Escobar - Paradise LostEscobar – Paradise Lost è nettamente diviso in due parti, una lunga introduzione, la costruzione di un antefatto dai contorni confusi, raccontato attraverso salti temporali che confondono lo spettatore e lo disorientano. La seconda parte invece ha una struttura più coesa e racconta il momento in cui la parabola di Escobar è in discesa: l’urgenza della fuga, lo scoppio di violenza, il radicale nel cambio di ritmo trasformano la seconda metà del film in una incalzante caccia all’uomo che coinvolge e emoziona lo spettatore.

Ottimi sono invece i protagonisti della vicenda; Josh Hutcherson si conferma un buon interprete, permettendo allo spettatore di affezionarsi al suo personaggio e donandogli molto più spessore di quello che invece fa una regia incerta e non ancora ben definita.
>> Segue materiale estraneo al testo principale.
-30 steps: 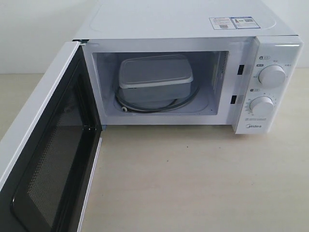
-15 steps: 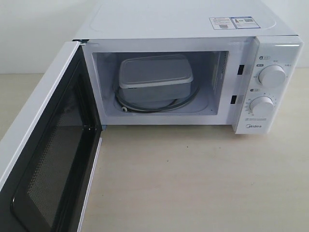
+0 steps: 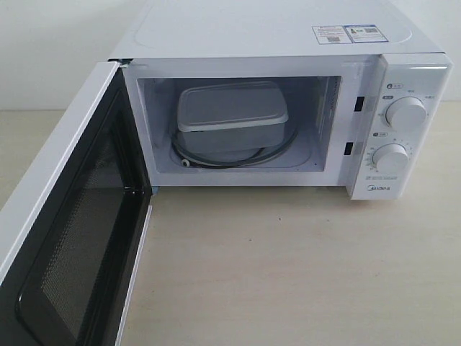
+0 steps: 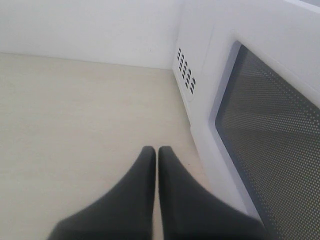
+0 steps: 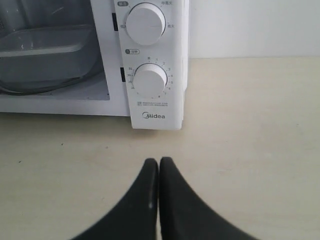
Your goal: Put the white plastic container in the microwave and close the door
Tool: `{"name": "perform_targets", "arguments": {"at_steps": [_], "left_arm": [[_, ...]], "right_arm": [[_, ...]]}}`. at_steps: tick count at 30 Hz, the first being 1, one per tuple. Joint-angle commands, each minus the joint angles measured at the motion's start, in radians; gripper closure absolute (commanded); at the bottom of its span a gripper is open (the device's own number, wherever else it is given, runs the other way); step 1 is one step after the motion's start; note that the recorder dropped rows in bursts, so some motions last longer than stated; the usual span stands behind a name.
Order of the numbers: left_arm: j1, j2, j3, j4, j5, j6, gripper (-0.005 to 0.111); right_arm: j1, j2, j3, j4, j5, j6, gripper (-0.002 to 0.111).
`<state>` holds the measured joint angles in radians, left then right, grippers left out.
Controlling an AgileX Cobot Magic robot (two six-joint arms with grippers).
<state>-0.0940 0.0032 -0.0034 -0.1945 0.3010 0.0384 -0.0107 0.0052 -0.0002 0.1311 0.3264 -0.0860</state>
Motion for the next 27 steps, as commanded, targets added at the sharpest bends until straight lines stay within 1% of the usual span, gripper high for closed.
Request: {"name": "perform_targets", "arguments": {"at_steps": [1,21,23,24,25,26,27], "left_arm": [[-0.005,-0.003,0.003,0.004,-0.005,-0.008,0.102],[-0.005,-0.003,0.003,0.004,-0.005,0.015,0.102],[-0.005,-0.003,0.003,0.004,-0.02,0.014,0.102],[-0.005,-0.003,0.003,0.026,-0.043,0.039,0.102],[-0.005,-0.003,0.003,0.069,-0.096,0.07,0.102],[-0.005,-0.003,0.003,0.096,-0.176,0.091,0.102],[-0.005,-0.003,0.003,0.11,-0.287,0.097,0.102]], "right_arm": [[0.002,-0.005,0.0,-0.006,-0.004,-0.001,0.108],[0.002,-0.005,0.0,-0.006,-0.004,-0.001,0.108],[0.002,-0.005,0.0,-0.006,-0.004,-0.001,0.108],[0.002,-0.005,0.0,-0.006,-0.004,-0.001,0.108],[0.002,-0.005,0.0,-0.006,-0.004,-0.001,0.108],[0.002,-0.005,0.0,-0.006,-0.004,-0.001,0.108],[0.002,-0.005,0.0,-0.006,-0.004,-0.001,0.108]]}}
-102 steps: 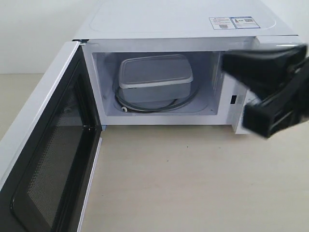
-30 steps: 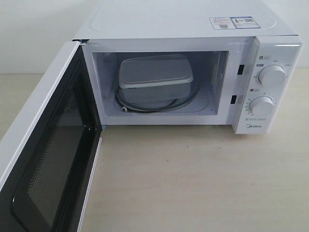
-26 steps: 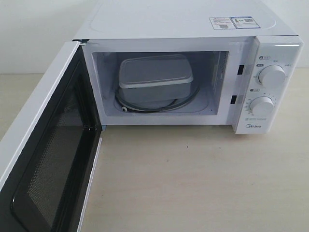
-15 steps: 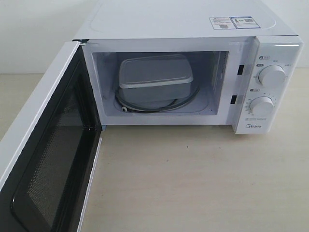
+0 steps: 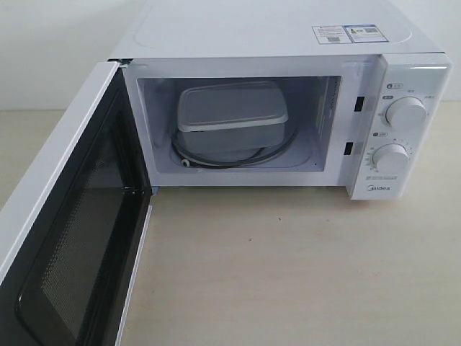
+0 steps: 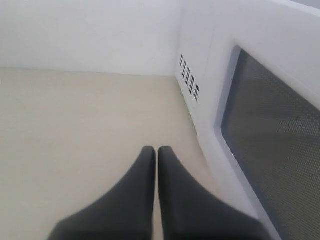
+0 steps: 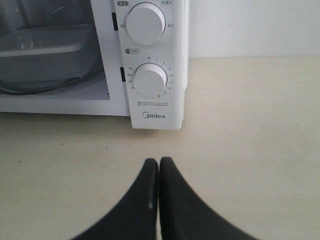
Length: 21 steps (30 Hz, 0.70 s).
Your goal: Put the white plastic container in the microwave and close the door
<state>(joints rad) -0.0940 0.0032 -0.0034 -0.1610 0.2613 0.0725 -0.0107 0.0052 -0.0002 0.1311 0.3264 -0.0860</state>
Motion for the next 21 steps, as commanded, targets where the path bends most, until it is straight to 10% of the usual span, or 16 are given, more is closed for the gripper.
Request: {"name": "perform_targets", "arguments": {"at_steps": [1,6,13,21], "left_arm": [[-0.005,-0.003,0.003,0.079,-0.381,0.064,0.102],[-0.005,-0.003,-0.071,-0.178,-0.688,0.105,0.102],[-0.005,0.316,-0.492,-0.659,-0.237,0.674,0.102],[-0.006,0.79,-0.804,-0.67,0.274,0.676,0.102]], "right_arm": [[0.002,-0.005,0.0,-0.006,-0.004,-0.001,0.108],[0.002,-0.005,0.0,-0.006,-0.004,-0.001,0.108],[0.002,-0.005,0.0,-0.006,-0.004,-0.001,0.108],[0.002,-0.005,0.0,-0.006,-0.004,-0.001,0.108]]}}
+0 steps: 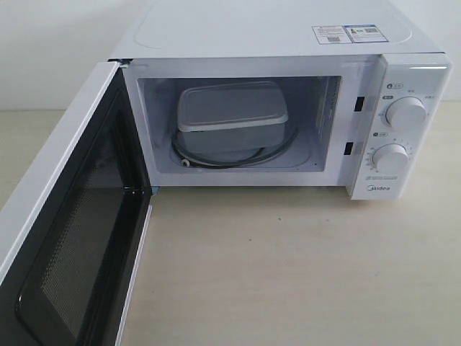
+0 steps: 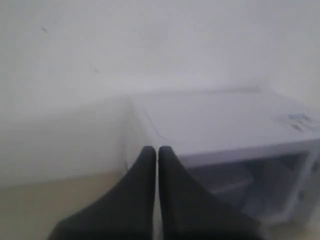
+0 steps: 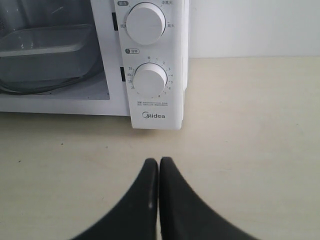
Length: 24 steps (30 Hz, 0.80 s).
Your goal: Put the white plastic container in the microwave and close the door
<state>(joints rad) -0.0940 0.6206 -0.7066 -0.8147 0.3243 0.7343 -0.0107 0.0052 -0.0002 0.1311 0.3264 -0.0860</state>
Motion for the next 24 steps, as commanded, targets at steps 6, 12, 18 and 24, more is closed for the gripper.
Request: {"name": "perform_targets", "arguments": {"at_steps": [6,12,18,24], "left_arm": [[-0.006,0.362,-0.159,-0.016,0.113,0.014,0.102],[-0.006,0.422,-0.159,0.016,0.122,0.024,0.102],[-0.006,0.42,-0.185,0.244,0.432,-0.059,0.102],[-0.006,0.44,-0.187,0.302,0.762,-0.156,0.102]], "right_arm": [[0.002,-0.005,0.0,-0.006,-0.01,-0.001,0.108],[0.002,-0.005,0.0,-0.006,-0.004,-0.001,0.108],[0.002,-0.005,0.0,-0.006,-0.004,-0.001,0.108],[0.002,-0.005,0.0,-0.006,-0.004,-0.001,0.108]]}}
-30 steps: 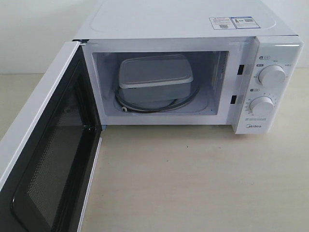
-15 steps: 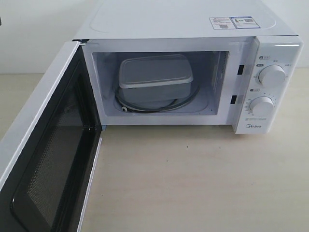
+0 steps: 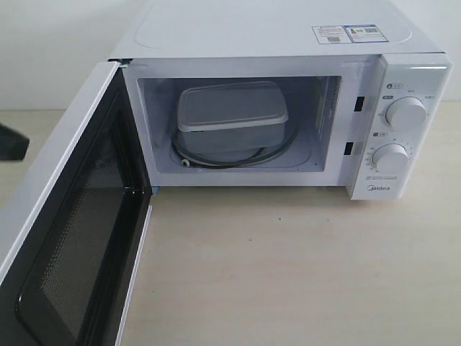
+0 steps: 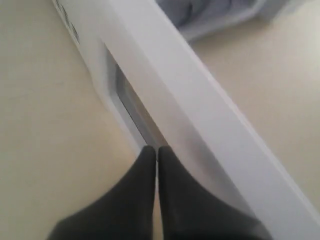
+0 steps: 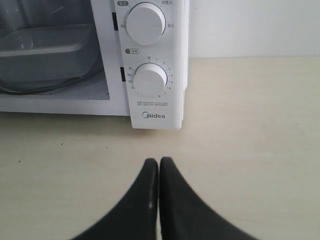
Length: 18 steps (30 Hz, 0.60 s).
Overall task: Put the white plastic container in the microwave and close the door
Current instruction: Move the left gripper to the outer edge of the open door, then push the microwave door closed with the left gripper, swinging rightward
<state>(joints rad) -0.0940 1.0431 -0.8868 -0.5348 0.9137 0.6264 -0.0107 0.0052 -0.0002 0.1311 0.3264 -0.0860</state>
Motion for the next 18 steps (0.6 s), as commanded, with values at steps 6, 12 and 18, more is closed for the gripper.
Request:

Benicio Del Toro invece offre un’interpretazione misurata, precisa, fondata principalmente sugli sguardi, sui movimenti, sulla postura, e riesce apparentemente senza fatica, a restituire la gravitas, lo spessore che un personaggio del genere richiede.

Pur avendo momenti interessanti, Escobar – Paradise Lost si riduce ad un progetto confuso che probabilmente nell’inesperienza dietro al macchina da presa del regista trova il suo punto debole.